• The task: Wherever the word "between" appears in a line of the data, that line should be copied.

• Data for analysis:

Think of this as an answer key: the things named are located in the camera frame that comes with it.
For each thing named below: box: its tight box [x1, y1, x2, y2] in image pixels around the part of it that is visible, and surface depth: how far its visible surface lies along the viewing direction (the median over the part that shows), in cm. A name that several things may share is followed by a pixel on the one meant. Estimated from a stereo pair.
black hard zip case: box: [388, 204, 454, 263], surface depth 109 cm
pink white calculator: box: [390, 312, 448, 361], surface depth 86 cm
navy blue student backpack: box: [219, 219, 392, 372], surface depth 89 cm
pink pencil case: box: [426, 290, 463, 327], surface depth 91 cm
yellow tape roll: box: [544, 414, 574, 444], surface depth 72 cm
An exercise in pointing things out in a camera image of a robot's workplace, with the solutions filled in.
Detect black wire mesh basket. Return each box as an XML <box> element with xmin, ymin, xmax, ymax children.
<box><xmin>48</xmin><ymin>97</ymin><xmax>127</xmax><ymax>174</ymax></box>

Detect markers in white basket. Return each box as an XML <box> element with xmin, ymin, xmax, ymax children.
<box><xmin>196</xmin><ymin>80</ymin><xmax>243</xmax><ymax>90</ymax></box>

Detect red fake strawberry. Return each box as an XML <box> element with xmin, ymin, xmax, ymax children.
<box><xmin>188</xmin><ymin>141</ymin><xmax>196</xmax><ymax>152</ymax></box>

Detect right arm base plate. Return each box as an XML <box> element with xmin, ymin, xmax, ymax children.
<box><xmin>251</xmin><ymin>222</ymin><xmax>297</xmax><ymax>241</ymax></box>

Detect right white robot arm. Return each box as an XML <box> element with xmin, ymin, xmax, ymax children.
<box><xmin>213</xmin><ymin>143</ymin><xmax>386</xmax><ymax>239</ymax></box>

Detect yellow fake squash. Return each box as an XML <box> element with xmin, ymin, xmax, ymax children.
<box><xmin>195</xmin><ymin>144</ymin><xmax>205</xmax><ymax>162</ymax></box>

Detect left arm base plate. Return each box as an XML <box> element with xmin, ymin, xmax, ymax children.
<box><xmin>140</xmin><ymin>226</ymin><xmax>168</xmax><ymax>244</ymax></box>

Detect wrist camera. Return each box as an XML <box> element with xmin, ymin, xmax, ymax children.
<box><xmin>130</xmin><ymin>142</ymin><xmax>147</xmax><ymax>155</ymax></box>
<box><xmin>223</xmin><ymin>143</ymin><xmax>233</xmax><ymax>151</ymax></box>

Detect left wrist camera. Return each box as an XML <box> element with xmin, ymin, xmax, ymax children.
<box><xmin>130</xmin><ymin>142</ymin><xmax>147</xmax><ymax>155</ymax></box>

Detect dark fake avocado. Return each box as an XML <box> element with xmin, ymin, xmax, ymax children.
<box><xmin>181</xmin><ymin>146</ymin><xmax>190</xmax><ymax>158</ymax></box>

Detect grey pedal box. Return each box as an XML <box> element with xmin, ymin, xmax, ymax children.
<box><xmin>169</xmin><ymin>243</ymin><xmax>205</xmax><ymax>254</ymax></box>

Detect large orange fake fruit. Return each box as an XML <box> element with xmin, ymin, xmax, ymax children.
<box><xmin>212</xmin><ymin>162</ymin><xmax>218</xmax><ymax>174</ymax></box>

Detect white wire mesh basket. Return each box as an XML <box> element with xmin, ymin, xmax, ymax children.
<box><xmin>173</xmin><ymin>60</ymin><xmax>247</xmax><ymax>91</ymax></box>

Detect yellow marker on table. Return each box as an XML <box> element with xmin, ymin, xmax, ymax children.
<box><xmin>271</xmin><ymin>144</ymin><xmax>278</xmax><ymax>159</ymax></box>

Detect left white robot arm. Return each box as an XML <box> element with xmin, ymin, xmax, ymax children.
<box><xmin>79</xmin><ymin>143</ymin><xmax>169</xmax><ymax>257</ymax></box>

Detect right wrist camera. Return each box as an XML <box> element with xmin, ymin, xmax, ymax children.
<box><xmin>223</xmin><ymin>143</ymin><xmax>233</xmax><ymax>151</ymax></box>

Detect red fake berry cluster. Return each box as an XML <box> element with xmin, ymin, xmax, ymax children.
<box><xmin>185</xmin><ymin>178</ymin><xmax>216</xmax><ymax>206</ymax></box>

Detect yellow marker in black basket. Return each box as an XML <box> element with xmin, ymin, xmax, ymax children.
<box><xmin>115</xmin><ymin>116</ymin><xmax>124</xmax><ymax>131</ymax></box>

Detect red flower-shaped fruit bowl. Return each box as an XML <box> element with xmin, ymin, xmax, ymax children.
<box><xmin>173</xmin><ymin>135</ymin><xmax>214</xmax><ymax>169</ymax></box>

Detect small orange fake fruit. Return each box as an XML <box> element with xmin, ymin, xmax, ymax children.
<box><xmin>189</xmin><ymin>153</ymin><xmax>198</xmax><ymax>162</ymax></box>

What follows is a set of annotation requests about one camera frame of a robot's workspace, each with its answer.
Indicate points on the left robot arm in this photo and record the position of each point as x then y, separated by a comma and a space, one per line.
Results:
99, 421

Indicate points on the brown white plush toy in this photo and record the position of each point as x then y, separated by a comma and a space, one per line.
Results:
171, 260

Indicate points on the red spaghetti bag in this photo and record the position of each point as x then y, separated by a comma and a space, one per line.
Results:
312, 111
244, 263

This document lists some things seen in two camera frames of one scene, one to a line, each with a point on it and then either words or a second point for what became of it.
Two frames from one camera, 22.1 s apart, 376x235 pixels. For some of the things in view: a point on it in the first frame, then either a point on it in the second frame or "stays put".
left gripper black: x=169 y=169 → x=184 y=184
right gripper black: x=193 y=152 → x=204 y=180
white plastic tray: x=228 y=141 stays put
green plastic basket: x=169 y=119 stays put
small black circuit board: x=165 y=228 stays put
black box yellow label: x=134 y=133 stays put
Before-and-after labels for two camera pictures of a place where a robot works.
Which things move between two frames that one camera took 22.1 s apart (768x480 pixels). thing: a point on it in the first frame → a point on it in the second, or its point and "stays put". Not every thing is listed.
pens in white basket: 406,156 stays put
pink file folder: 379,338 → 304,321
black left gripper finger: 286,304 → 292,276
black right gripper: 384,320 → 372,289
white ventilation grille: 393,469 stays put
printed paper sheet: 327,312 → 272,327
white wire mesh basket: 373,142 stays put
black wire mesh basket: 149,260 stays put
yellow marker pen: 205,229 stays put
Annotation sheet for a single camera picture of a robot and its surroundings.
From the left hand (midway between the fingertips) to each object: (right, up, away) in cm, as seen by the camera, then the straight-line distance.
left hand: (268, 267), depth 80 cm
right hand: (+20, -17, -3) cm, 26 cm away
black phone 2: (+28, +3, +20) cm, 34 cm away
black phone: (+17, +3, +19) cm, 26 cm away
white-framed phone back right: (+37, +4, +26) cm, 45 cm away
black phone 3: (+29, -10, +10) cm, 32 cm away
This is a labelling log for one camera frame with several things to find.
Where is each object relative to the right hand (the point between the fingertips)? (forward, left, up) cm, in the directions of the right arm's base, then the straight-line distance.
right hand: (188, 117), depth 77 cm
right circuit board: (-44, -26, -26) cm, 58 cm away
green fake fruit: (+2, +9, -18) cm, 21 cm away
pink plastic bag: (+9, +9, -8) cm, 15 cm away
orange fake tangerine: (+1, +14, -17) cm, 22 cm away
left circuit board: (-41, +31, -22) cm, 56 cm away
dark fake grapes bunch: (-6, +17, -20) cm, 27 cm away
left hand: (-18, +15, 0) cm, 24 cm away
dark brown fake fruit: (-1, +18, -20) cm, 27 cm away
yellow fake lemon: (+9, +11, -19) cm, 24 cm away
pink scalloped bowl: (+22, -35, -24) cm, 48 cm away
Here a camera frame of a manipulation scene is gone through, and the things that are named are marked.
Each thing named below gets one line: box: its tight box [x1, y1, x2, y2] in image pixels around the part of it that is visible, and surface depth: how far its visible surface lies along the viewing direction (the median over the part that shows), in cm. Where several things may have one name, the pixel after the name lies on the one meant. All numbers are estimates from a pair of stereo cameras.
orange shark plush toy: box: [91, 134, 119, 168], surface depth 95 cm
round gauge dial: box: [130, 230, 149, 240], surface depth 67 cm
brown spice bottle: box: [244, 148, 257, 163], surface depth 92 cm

• Exercise solution:
Which things move between two frames that one camera took 22.1 s apart (768x480 pixels). thing: a point on it in the first frame → a point on it in the second, or its point and "stays put". Not every thing is listed.
From the left hand (midway between the fingertips) to each object: (right, up, away) in cm, as seen by the camera, then the straight-line distance.
Where is each object relative to the right hand (the point between the fingertips)? (forward, left, up) cm, in the directions of the right arm's base, then the straight-line distance.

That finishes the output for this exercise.